During the COVID-19 pandemic, many counties have been focused on moving homeless individuals into motel rooms to reduce their chances of catching and spreading the virus on the streets. Steinberg points out that many of the individuals moving indoors are mentally ill, and counties could be using their Prop. 63 dollars to provide behavioral health support.
Lisa says she understands the need to funnel resources toward COVID-19, but she’s disappointed the governor tabled discussions about transforming the Mental Health Services Act.
“The fact that we can get trailers like that, change Cal Expo into a hospital, get all these hotel rooms — why can’t we do that without a virus?” she said. “Why can’t we create these places for the homeless and mentally ill so they can get treatment?”
‘The Only Way’
Before correctional facilities banned visitors due to COVID-19, Lisa went to see her son in the Elk Grove jail as often as she could, and tried to get information on his treatment plan.

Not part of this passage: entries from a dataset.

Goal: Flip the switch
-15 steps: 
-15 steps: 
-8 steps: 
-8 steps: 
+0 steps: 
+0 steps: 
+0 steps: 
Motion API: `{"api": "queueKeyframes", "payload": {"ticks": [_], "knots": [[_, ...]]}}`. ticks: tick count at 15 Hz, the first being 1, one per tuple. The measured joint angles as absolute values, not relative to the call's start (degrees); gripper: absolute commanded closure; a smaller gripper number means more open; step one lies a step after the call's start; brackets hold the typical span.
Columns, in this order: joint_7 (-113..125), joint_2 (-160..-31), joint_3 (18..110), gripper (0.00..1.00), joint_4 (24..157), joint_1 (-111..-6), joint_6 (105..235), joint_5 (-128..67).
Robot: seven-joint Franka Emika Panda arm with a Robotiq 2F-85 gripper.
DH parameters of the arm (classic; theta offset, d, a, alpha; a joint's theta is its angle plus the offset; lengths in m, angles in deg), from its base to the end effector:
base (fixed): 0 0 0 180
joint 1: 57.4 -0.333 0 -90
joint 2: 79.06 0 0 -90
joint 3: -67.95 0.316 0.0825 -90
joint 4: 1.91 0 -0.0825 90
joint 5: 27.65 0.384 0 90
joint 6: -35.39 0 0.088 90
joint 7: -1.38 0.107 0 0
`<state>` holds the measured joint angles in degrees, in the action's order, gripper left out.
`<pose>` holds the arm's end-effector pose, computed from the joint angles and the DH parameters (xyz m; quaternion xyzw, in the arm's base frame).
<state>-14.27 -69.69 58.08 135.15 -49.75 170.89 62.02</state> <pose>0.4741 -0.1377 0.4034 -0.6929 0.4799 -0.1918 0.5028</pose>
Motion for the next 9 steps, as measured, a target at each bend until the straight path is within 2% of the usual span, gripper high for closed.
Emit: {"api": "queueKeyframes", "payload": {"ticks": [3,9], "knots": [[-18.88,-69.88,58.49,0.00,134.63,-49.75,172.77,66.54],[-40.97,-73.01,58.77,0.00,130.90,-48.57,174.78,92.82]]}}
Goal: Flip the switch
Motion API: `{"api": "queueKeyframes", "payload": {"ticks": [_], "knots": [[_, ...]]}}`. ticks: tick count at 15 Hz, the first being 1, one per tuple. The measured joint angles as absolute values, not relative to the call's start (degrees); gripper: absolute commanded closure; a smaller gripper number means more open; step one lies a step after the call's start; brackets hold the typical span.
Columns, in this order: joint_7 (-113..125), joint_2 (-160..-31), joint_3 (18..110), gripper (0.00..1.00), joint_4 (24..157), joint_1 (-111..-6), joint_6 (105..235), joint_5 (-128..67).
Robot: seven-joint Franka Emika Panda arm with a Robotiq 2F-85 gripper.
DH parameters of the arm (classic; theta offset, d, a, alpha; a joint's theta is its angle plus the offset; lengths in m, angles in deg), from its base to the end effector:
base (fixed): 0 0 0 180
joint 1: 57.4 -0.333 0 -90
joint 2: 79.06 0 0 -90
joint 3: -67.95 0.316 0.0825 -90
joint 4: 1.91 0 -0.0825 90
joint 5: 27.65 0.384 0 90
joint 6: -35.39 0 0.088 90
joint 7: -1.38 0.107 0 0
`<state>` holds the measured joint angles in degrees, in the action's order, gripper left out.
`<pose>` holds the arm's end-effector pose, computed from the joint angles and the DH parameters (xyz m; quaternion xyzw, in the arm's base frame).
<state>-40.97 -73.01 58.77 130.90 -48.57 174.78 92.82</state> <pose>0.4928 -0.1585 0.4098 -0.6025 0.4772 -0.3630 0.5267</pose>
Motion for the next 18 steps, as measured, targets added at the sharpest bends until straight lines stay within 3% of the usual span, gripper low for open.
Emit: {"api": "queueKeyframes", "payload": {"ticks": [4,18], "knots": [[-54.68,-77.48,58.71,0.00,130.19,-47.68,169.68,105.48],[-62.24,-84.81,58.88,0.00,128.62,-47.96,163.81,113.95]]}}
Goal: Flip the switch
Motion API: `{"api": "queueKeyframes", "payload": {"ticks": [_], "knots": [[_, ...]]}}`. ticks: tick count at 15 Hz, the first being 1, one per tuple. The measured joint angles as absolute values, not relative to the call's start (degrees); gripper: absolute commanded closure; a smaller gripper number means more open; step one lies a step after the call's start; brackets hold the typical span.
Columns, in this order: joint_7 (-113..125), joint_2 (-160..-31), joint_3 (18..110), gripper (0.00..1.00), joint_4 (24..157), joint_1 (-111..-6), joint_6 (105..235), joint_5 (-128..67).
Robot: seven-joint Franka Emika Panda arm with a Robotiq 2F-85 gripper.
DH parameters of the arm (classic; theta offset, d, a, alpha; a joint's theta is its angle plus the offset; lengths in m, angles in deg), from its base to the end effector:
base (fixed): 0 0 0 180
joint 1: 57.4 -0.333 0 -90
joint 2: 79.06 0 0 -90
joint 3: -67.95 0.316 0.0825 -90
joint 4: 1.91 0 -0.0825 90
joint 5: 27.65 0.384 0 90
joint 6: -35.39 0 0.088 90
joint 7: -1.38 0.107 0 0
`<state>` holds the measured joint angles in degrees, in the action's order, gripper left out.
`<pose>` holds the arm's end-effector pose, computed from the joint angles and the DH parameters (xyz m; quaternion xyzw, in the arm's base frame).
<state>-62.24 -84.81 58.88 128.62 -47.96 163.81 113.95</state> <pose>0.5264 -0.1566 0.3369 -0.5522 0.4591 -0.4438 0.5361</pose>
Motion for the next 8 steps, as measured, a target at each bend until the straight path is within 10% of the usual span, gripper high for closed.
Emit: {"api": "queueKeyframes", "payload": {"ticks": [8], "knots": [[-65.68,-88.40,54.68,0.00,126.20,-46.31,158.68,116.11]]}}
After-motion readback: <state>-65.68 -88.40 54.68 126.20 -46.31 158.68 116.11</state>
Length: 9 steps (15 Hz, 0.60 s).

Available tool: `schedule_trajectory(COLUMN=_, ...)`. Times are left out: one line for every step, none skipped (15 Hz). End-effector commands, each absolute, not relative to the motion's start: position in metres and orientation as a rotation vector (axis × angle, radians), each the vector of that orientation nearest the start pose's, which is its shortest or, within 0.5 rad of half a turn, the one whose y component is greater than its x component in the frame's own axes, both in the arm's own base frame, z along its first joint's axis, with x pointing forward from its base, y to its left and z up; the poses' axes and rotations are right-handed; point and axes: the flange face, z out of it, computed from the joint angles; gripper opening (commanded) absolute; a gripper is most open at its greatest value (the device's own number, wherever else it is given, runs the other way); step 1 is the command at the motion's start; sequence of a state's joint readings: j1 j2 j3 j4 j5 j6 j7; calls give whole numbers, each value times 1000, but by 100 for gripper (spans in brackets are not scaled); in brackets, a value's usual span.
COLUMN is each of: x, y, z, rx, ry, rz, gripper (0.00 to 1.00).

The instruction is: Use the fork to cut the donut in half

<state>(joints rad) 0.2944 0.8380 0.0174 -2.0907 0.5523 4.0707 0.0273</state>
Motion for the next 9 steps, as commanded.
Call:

She says he would sometimes beg her to drop the charges against him.
“He’s asked me a few times,” she said. “But I tell him ‘I can’t do that. I’m trying to get you help, and this is the only way I can do it. And I’m really sorry.’
She said when she gets really upset about his situation, she reminds herself that her son is fed, housed and relatively safe.
“I don’t like seeing him in jail, but I can’t stand the thought of him having the winter outside and being homeless. He is gonna get help. When? I don’t know.”
She remains hopeful the state will move to help families like hers, even if the Prop. 63 overhaul doesn’t happen this year.
“He needs supportive services, he needs somebody there, and it can’t be me anymore,” she said. “After this I don’t think there’s much more I can do, other than love him any way that he is. But the one thing you can’t stop, is you can’t stop hoping."